Радиус действия и скорость полета не имели особого значения. Главное, чтобы он был в состоянии догнать корабль и сесть на него. Вот и все требования по скорости. По дальности — ну — километров сто за глаза. Будет больше? Огонь! Нет? Да и ладно. Для начала и таких параметров вполне хватало для оснащения ими кораблей. Что резко бы подняло их боевые возможности…
Камов перекладывал листы и ошалело чесал затылок.
— Понимаю. Вы не специалист в этой области. — тяжело вздохнув, произнес Михаил Васильевич. — Но единственный в мире человек, который что-то подобное уже разрабатывал — это Сикорский. Полагаю, вы слышали о нем.
— Как же не слышать? Конечно слышал. Сбежал контра.
— Не стоит его осуждать. В годы Гражданской разное творилось. И лично он бежал от внесудебной расправы. Из-за чего испытывает к Союзу самые негативные чувства. Не каждый человек может легко принять тот факт, что какие-то бандиты, прикрываясь именем Советской власти, пытались тебя ни за что, ни про что ограбить и убить. Я уже полгода с ним переписываюсь. И пока подвижек мало. Он оттаивает. Хоть и медленно. Не верит нам. Боится нас.
— Так чего же нас боятся?
— Повторяю, Николай Иванович, вы никогда не попадали под паровой каток таких вот преследований. Если хотите я могу попрошу Феликса Эдмундовича… хм… ввести вас в курс дела. Чтобы вы затравленным зайцев попытались сбежать из Союза, спасая свою жизнь и жизнь близки от несправедливой расправы.
— Так это что же, все беглецы беленькие?
— Почему все? Отнюдь, нет. Огульно только судить не стоит. Вы ведь слышали — в «органах» идет чистка. Дела изучаются. Массу всяких перегибов на местах находят. И так далее. Люди просто так с насиженного места не срываются.

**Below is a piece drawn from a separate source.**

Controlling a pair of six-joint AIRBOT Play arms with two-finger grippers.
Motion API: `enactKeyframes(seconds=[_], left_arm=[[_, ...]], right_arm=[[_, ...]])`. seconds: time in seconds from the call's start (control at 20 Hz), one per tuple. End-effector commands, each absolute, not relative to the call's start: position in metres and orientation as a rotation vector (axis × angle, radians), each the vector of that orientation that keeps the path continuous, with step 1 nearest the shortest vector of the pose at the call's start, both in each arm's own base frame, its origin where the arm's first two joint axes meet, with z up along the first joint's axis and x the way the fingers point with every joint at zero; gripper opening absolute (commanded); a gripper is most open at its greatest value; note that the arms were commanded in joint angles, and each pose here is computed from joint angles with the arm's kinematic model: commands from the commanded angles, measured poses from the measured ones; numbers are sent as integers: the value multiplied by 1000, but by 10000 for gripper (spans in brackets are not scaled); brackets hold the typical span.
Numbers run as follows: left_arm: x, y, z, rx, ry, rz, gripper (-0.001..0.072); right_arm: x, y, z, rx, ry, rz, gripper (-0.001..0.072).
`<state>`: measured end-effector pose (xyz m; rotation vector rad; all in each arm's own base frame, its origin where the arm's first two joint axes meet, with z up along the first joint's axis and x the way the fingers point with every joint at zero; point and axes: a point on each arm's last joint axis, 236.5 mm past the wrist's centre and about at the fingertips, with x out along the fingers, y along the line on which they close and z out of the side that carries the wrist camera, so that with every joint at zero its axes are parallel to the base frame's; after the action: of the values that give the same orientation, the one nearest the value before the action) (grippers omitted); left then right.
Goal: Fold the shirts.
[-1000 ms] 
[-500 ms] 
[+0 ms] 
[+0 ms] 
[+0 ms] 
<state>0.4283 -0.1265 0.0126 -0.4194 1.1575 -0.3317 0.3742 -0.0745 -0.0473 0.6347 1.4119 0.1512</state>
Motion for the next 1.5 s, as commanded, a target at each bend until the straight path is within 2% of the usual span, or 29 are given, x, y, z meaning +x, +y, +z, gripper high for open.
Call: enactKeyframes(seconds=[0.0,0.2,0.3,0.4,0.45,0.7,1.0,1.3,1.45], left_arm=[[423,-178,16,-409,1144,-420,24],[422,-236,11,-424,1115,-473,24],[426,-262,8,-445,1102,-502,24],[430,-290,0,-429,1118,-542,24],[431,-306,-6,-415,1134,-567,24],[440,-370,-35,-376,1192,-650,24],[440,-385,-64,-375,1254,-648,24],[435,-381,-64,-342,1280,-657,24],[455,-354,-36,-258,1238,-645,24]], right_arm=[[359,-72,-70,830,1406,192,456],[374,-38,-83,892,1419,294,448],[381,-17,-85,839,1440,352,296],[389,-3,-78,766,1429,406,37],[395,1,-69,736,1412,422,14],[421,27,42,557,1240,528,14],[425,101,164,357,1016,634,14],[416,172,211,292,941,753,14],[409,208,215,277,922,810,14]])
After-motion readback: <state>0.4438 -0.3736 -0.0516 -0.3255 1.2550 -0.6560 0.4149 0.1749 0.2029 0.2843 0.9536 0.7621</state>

— Понимаю, — после долгой паузы произнес Камов, кивнув.
— Так вот. Сикорский свой геликоптер разработал где-то в районе 1909 года. Вроде бы даже собрал образец, и он оторвался от земли. Но это не точно. В любом случае, ни чертежей, ни иных материалов у нас нет. Да и он сам хоть и согласился на дистанционное сотрудничество, но предоставить чертежи не может. Их у него попросту нет. Бежал второпях. И вам предстоит, опираясь на голую теорию и идею, сконструировать по сути принципиально новый тип летательного аппарата.
— Ох… — выдохнул Камов каким-то диким взглядом уставившись на наркома.
— Возьметесь?
— Возьмусь! — излишне решительно воскликнул Николай Иванович.
«Кто бы сомневался» — мысленно фыркнул Фрунзе.
Горячий и решительный Камов, склонный к инициативе не мог отказаться. Получится у него этот проект или нет — бог весть. В любом случае попробовать он должен был…
В принципе в СССР имелся и Юрьев Борис Николаевич, который аж в 1911 году изобрел автомат перекоса. Но его Фрунзе поставил на куда более важную работу. Он руководил разработкой воздушного винта с переменным шагом. Вертолет — это, конечно, очень важно и нужно. Но не так уж и к спеху. А вот винт переменного шага мог кардинально повысить летные качества советских самолетов. Даже самых поганых и примитивный. И этот level-upв условиях вероятных военных конфликтов, преимущественно локальных, хотелось бы получить. Не «кровь из носу», конечно, но намного более желательно, чем вертолеты.